▸ **Information supplied**:
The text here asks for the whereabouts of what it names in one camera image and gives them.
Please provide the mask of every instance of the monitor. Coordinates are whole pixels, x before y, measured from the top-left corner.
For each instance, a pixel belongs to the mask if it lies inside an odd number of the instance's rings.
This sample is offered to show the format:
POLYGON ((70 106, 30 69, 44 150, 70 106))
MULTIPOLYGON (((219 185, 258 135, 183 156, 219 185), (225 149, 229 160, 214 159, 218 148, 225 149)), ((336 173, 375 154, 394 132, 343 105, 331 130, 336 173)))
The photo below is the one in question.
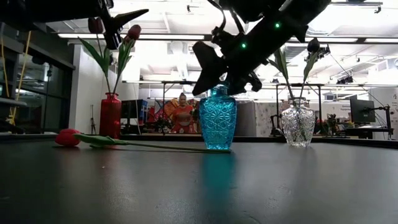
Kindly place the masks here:
POLYGON ((366 111, 368 108, 374 108, 374 102, 369 100, 350 99, 351 119, 354 123, 372 123, 376 122, 374 110, 366 111))

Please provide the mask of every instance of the red vase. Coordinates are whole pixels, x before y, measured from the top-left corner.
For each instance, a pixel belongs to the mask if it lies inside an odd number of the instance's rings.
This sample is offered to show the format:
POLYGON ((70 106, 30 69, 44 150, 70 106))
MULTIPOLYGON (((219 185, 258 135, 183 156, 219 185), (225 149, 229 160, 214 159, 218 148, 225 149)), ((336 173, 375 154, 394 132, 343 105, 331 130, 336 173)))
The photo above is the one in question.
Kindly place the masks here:
POLYGON ((120 138, 120 116, 122 102, 118 94, 105 93, 106 99, 101 101, 101 119, 99 121, 99 135, 120 138))

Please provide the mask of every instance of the wall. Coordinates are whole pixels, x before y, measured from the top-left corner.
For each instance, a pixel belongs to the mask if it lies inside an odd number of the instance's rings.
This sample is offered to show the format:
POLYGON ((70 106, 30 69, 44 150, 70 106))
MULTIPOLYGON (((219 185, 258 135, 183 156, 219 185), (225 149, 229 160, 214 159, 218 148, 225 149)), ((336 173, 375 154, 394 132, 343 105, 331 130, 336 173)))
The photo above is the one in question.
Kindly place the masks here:
MULTIPOLYGON (((132 64, 130 63, 134 64, 134 61, 129 62, 123 75, 128 76, 132 73, 132 64)), ((72 78, 69 128, 90 134, 90 105, 93 105, 93 118, 98 133, 100 130, 101 100, 105 98, 105 93, 108 92, 105 77, 100 66, 83 50, 81 45, 75 46, 73 64, 76 66, 76 70, 73 72, 72 78)), ((108 80, 111 91, 116 83, 116 78, 116 74, 109 71, 108 80)), ((134 100, 138 95, 138 86, 134 89, 134 85, 122 83, 122 78, 120 78, 116 92, 119 93, 118 98, 120 100, 134 100)))
MULTIPOLYGON (((398 139, 398 88, 372 88, 369 91, 369 100, 374 102, 375 107, 390 105, 390 112, 394 114, 390 115, 391 128, 394 128, 393 139, 398 139)), ((381 110, 376 110, 376 114, 380 117, 384 122, 386 122, 386 112, 381 110)), ((387 133, 373 133, 373 139, 385 140, 387 139, 387 133)))

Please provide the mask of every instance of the person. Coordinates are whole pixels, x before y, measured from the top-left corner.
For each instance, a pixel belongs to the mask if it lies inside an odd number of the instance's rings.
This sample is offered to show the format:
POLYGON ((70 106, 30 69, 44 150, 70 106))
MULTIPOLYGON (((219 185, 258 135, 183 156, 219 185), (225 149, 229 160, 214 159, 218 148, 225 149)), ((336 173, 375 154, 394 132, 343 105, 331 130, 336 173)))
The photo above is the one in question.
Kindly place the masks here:
POLYGON ((192 132, 192 114, 193 107, 187 104, 187 96, 181 93, 178 98, 179 106, 173 111, 172 121, 174 127, 173 133, 191 133, 192 132))

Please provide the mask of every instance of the dark table surface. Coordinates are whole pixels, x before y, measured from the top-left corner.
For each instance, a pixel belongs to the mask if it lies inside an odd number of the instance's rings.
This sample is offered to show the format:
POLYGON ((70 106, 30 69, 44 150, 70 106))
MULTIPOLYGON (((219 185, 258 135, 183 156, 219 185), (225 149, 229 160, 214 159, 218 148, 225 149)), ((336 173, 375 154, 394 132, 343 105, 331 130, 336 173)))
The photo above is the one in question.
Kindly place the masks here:
MULTIPOLYGON (((200 142, 150 142, 199 147, 200 142)), ((398 151, 0 144, 0 223, 398 223, 398 151)))

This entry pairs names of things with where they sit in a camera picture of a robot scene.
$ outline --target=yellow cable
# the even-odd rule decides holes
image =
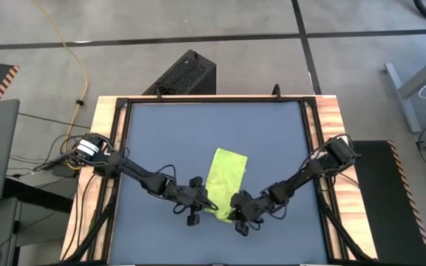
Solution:
[[[47,18],[47,20],[53,26],[54,30],[57,32],[58,37],[60,38],[60,41],[64,45],[65,49],[67,49],[67,51],[69,51],[73,55],[73,57],[76,59],[76,61],[80,65],[81,71],[83,72],[83,76],[85,78],[85,87],[84,87],[83,92],[81,93],[81,96],[80,96],[79,100],[83,100],[85,98],[85,94],[87,93],[87,90],[88,90],[88,74],[87,74],[87,70],[85,69],[85,66],[83,65],[83,63],[81,63],[81,61],[78,58],[78,56],[67,46],[67,44],[65,44],[64,37],[60,33],[60,30],[58,30],[57,26],[55,25],[55,23],[53,22],[53,20],[50,17],[50,15],[47,13],[47,11],[45,11],[45,9],[41,6],[41,4],[39,3],[38,0],[35,0],[35,4],[37,5],[37,7],[41,10],[41,12],[45,15],[45,17]],[[70,122],[70,126],[69,126],[68,131],[67,131],[67,137],[65,139],[66,141],[65,141],[65,144],[64,144],[64,147],[63,147],[63,152],[67,152],[68,138],[70,137],[70,134],[72,133],[73,124],[74,124],[74,122],[75,122],[75,120],[77,118],[78,110],[79,109],[80,109],[80,105],[77,104],[77,106],[75,107],[75,111],[73,112],[72,121]],[[68,167],[70,167],[73,170],[80,170],[81,169],[80,166],[71,166],[68,163],[68,161],[67,161],[67,165],[68,165]]]

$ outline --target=concrete floor
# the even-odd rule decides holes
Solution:
[[[67,41],[167,38],[198,35],[298,33],[289,0],[41,0]],[[299,0],[307,33],[426,29],[411,0]],[[57,42],[58,38],[33,1],[0,0],[0,44]],[[402,113],[386,84],[384,64],[392,62],[402,80],[426,63],[426,35],[315,38],[308,40],[323,94],[337,95],[347,132],[355,140],[393,140],[408,175],[413,196],[426,225],[426,165]],[[287,94],[311,94],[312,85],[301,41],[215,41],[182,44],[140,44],[79,47],[89,92],[77,124],[89,126],[100,95],[141,94],[187,49],[217,64],[218,94],[269,94],[275,83]],[[0,50],[0,63],[20,71],[3,99],[18,98],[21,112],[69,122],[83,89],[77,63],[62,48]],[[413,99],[422,122],[426,102]],[[42,158],[67,127],[19,117],[13,154]],[[75,134],[86,129],[76,129]],[[12,167],[27,166],[11,163]],[[40,185],[57,180],[50,173],[24,177]],[[75,183],[56,191],[71,194]],[[23,219],[43,216],[25,208]],[[53,262],[60,253],[67,216],[44,226],[56,228],[46,242],[21,250],[20,265]]]

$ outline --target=orange striped edge
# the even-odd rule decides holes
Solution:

▸ **Exercise brief**:
Please copy the lines in the records above between the one holding "Please provide the mask of every instance of the monitor." and the one holding "The photo below is the one in question.", inclusive, exactly and with no other line.

▸ **Your response**:
Please provide the mask of every instance of the monitor. Coordinates are whole pixels, x before y, measured from the top-left corner.
For each instance, a pixel belongs to the mask if it lies inside an odd number of the instance's rings.
This sample is offered to show the format:
POLYGON ((70 106, 30 69, 44 150, 70 106))
MULTIPOLYGON (((219 185, 258 135, 183 156, 219 185), (225 149, 229 160, 214 159, 218 148, 225 149)), ((336 173, 375 154, 394 132, 343 105, 331 130, 336 173)))
The photo below is the one in question.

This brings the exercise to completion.